We will first begin by generating data from the multivarite guassian. In this case our gaussian is a 2d gaussian.

np.random.seed(1)
mu = [10, 10]
sigma = [[5, 4], [4, 5]]
n = 1000
x = np.random.multivariate_normal(mu, sigma, size=n).T
x = x.T

We will then get the indices of the most extreme points for see how the datapoints actually changes, to give the viewer a sense of direction.

set1 = np.arange(x.shape[0])
set2 = list(set(range(n)) - set(set1))

This is the original data point that we obtained before any whitening.

plot(x, set2, set1, [-10, 20], [-10, 20], 'Original')

The first thing we might want to start doing is to demean the data so that we can project it to the singular basis later.

x_demean = demean(x)
set1 = np.argsort(np.linalg.norm(x_demean, axis=1))[-40:]
set_t = np.where(x_demean[set1, 0] > 0)
set1= set1[set_t]
set2 = list(set(range(n)) - set(set1))

plot(x_demean, set1, set2, [-10, 10], [-10, 10], 'Demeaned')

We will now do the projection of the datapoints into the singular basis vectors. We will first obtain the basis vectors by applying SVD on the dataset.

U, S, V_trans = np.linalg.svd(x_demean)

Note that we will project the data points to the singular basis, and the data points are essentially "rotated".

x_proj = project(x_demean, V_trans)
plot(x_proj, set1, set2, [-10, 10], [-10, 10], 'Projected')

We will now start to scale the projected data points, this is the "Whitening" part where we decorrelate the feature dimensions of the datapoints such that their

x_scaled = scale(x_proj, S)
plot(x_scaled, set1, set2, [-0.25, 0.25], [-0.25, 0.25], 'Scaled')

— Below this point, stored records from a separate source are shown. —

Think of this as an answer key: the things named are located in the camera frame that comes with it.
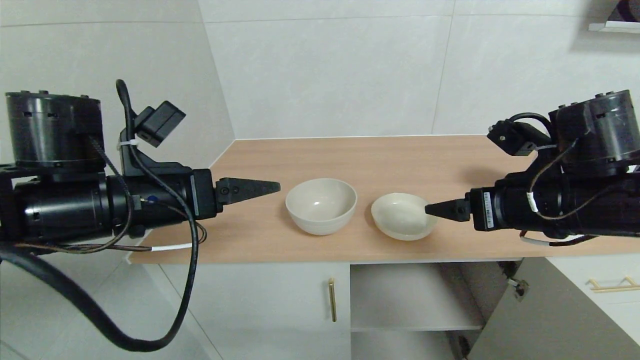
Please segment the wall tile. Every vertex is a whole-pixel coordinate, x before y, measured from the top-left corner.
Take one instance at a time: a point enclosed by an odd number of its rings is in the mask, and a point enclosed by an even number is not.
[[[453,0],[199,0],[205,22],[451,15]]]
[[[202,24],[70,24],[0,28],[3,91],[38,89],[52,94],[88,94],[102,101],[109,157],[118,161],[117,136],[124,113],[116,79],[129,87],[135,110],[169,100],[187,117],[157,149],[141,149],[157,161],[198,168],[233,141],[224,97]],[[8,120],[0,111],[2,158],[12,161]]]
[[[2,360],[27,360],[26,358],[18,355],[18,353],[11,350],[10,347],[4,343],[0,343],[0,359]]]
[[[3,26],[75,22],[200,22],[197,0],[2,0]]]
[[[456,15],[565,15],[606,19],[618,0],[456,0]]]
[[[124,253],[50,254],[42,258],[95,293]],[[9,263],[0,265],[0,336],[30,359],[39,359],[77,310],[40,280]]]
[[[450,19],[207,24],[236,137],[429,134]]]
[[[176,313],[164,297],[150,294],[158,294],[158,289],[146,270],[141,265],[122,263],[97,292],[95,300],[126,334],[150,340],[164,336]],[[111,344],[78,313],[42,358],[68,359],[209,360],[209,356],[186,326],[164,349],[151,354],[126,352]]]
[[[586,31],[588,22],[454,17],[434,134],[484,134],[513,114],[546,115],[611,90],[631,89],[640,104],[639,38]]]

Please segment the shallow white bowl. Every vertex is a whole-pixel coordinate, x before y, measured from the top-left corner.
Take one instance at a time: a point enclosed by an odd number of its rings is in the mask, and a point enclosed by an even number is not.
[[[357,202],[356,190],[344,181],[313,179],[291,189],[285,205],[300,229],[314,235],[329,235],[351,220]]]
[[[438,222],[427,215],[429,203],[408,193],[388,193],[371,205],[371,215],[378,229],[394,239],[413,241],[427,236]]]

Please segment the label sticker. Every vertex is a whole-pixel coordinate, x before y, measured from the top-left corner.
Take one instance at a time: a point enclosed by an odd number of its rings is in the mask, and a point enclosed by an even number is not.
[[[493,227],[493,210],[491,209],[491,194],[483,193],[484,196],[484,217],[486,218],[486,227]]]

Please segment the shelf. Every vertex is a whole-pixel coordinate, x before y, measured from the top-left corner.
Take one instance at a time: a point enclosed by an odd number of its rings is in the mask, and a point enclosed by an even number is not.
[[[457,264],[351,266],[351,331],[481,329]]]
[[[640,34],[640,22],[608,20],[605,23],[589,24],[589,31]]]
[[[352,360],[454,360],[444,332],[371,331],[351,333]]]

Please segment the cabinet door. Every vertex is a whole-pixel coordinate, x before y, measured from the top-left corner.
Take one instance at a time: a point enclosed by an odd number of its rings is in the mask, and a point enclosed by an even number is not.
[[[182,291],[187,266],[162,268]],[[199,265],[189,308],[225,360],[351,357],[348,263]]]
[[[640,302],[640,291],[596,293],[590,279],[603,287],[629,285],[625,280],[640,282],[640,254],[615,254],[548,259],[596,304]]]
[[[516,274],[529,289],[502,296],[470,360],[640,359],[640,346],[545,258]]]

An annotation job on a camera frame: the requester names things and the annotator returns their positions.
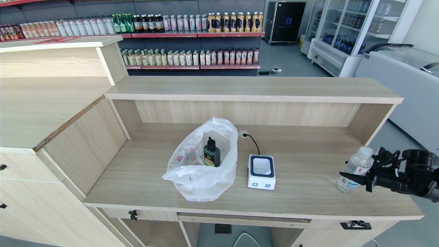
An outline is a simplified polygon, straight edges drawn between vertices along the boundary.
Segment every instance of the water bottle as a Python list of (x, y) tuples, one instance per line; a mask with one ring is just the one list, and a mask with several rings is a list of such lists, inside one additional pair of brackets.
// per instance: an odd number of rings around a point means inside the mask
[[(357, 153), (351, 156), (345, 172), (364, 176), (374, 163), (372, 154), (374, 154), (374, 150), (369, 147), (359, 148)], [(352, 193), (358, 185), (358, 183), (343, 176), (337, 182), (337, 187), (346, 194)]]

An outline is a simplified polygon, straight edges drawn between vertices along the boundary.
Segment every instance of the power cord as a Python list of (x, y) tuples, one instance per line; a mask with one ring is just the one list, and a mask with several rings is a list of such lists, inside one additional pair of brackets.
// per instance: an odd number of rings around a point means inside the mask
[(233, 247), (236, 247), (236, 244), (238, 243), (238, 241), (241, 239), (241, 237), (242, 236), (244, 236), (244, 235), (247, 235), (247, 236), (249, 236), (255, 243), (256, 243), (256, 245), (258, 246), (258, 247), (260, 247), (259, 246), (259, 244), (258, 244), (258, 242), (256, 241), (256, 239), (254, 239), (250, 234), (248, 234), (248, 233), (246, 233), (246, 232), (243, 232), (241, 235), (239, 235), (239, 237), (238, 237), (238, 239), (236, 240), (236, 242), (235, 242), (235, 244), (233, 245)]
[(256, 148), (258, 149), (258, 155), (261, 155), (261, 153), (259, 152), (258, 144), (255, 142), (255, 140), (253, 139), (253, 137), (252, 137), (251, 135), (249, 135), (249, 134), (246, 134), (246, 133), (242, 134), (242, 136), (244, 136), (244, 137), (248, 137), (248, 136), (249, 136), (249, 137), (253, 140), (253, 142), (255, 143)]

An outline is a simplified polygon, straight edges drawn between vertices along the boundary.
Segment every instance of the glass door refrigerator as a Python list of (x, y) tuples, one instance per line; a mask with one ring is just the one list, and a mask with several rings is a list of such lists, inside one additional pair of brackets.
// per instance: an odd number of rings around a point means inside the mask
[(354, 77), (369, 47), (403, 41), (421, 3), (422, 0), (328, 0), (307, 57), (333, 76)]

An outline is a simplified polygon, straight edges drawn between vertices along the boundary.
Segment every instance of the refrigerator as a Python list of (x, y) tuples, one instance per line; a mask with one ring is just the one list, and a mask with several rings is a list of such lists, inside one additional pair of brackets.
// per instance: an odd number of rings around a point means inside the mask
[(368, 48), (403, 42), (422, 0), (327, 0), (321, 14), (319, 2), (317, 31), (310, 22), (305, 33), (314, 36), (307, 57), (332, 76), (353, 77)]
[(439, 155), (439, 56), (410, 44), (369, 48), (356, 77), (371, 77), (404, 97), (389, 119)]

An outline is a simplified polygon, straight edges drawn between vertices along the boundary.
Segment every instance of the red sign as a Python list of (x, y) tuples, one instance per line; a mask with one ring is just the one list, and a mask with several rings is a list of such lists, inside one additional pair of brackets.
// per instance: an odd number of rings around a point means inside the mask
[(80, 37), (66, 37), (66, 38), (55, 38), (50, 40), (43, 40), (34, 44), (51, 44), (51, 43), (64, 43), (67, 41), (79, 39)]

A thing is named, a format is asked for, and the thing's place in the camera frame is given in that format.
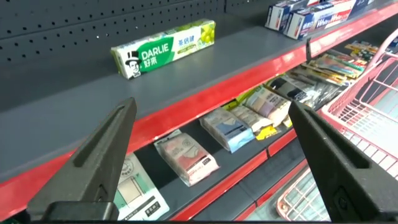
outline stacked boxes
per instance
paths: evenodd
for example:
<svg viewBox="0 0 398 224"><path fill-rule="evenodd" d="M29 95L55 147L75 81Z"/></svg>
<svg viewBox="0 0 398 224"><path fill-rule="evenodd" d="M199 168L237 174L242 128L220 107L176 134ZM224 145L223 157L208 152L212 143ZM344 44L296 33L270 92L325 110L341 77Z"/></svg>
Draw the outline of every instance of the stacked boxes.
<svg viewBox="0 0 398 224"><path fill-rule="evenodd" d="M285 0L269 6L266 27L283 31L287 24L287 18L292 10L318 4L320 0Z"/></svg>

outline pegboard
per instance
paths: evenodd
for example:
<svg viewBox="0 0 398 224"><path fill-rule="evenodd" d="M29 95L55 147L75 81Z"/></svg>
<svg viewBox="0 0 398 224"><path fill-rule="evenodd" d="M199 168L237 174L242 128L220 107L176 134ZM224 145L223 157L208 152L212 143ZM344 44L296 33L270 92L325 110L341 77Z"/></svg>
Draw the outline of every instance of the pegboard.
<svg viewBox="0 0 398 224"><path fill-rule="evenodd" d="M134 8L130 4L128 11L124 6L131 1L61 1L68 2L68 7L62 6L62 10L58 1L41 0L42 7L36 3L29 3L34 7L21 7L22 3L16 0L0 1L2 67L53 54L110 49L201 18L211 18L224 10L224 0L134 0Z"/></svg>

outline plastic packaged item
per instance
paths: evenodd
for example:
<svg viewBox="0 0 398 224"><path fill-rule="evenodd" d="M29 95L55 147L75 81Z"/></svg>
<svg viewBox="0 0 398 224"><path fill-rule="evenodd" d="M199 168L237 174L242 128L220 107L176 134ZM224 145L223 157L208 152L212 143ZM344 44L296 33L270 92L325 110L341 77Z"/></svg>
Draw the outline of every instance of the plastic packaged item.
<svg viewBox="0 0 398 224"><path fill-rule="evenodd" d="M333 57L330 57L327 54L324 54L322 55L322 57L316 59L315 65L317 68L327 69L349 78L358 78L362 74L361 71L340 63L339 61L334 60Z"/></svg>
<svg viewBox="0 0 398 224"><path fill-rule="evenodd" d="M266 83L266 86L276 93L292 100L304 102L315 94L313 85L294 80L287 75L281 75Z"/></svg>
<svg viewBox="0 0 398 224"><path fill-rule="evenodd" d="M327 29L347 20L356 0L334 0L290 12L284 34L302 39L311 32Z"/></svg>
<svg viewBox="0 0 398 224"><path fill-rule="evenodd" d="M249 126L224 108L204 115L200 118L200 124L231 153L254 139Z"/></svg>
<svg viewBox="0 0 398 224"><path fill-rule="evenodd" d="M266 27L284 31L287 25L287 18L292 10L318 4L320 0L283 0L269 6Z"/></svg>
<svg viewBox="0 0 398 224"><path fill-rule="evenodd" d="M289 100L263 86L257 87L254 93L244 101L244 106L270 119L274 127L280 125L286 117L290 104Z"/></svg>
<svg viewBox="0 0 398 224"><path fill-rule="evenodd" d="M231 113L245 122L251 128L253 133L261 131L262 128L272 126L272 121L270 119L257 114L243 105L233 108Z"/></svg>
<svg viewBox="0 0 398 224"><path fill-rule="evenodd" d="M119 73L136 78L214 44L214 21L202 19L111 48Z"/></svg>
<svg viewBox="0 0 398 224"><path fill-rule="evenodd" d="M118 220L124 221L157 220L169 210L134 154L124 160L113 202L119 210Z"/></svg>
<svg viewBox="0 0 398 224"><path fill-rule="evenodd" d="M179 129L154 145L163 159L189 187L220 168L206 149Z"/></svg>

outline toothpaste box
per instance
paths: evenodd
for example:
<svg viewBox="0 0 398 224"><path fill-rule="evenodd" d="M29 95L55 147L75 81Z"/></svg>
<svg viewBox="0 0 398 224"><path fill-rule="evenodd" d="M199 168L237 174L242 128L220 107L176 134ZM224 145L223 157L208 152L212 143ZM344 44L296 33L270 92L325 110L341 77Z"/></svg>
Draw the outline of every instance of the toothpaste box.
<svg viewBox="0 0 398 224"><path fill-rule="evenodd" d="M266 27L284 31L287 24L287 18L292 10L318 4L320 0L285 0L269 6Z"/></svg>
<svg viewBox="0 0 398 224"><path fill-rule="evenodd" d="M355 15L360 10L364 9L368 4L371 4L374 0L356 0L353 10L351 10L350 17Z"/></svg>
<svg viewBox="0 0 398 224"><path fill-rule="evenodd" d="M119 73L136 78L214 44L214 21L202 19L111 48Z"/></svg>
<svg viewBox="0 0 398 224"><path fill-rule="evenodd" d="M309 33L327 29L347 20L356 0L335 0L297 9L290 12L284 34L293 39L302 39Z"/></svg>

Now, to recover the original orientation, we will "unrotate" the points back. Intuitively, you can think of $V^{T}$ as the oposite basis that we will be projecting into. Remember that we projected to $V$ before now we are projecting back to $V^{T}$

x_unrotate = unrotate(x_scaled, V_trans)
plot(x_unrotate, set1, set2, [-0.25, 0.25], [-0.25, 0.25], 'Unrotated')

We have successfully decorrelate the different feature dimension of the data. Note that this means that after the whitening process it is as if we are sampling data from a multivariate gaussian with covriance identity matrix!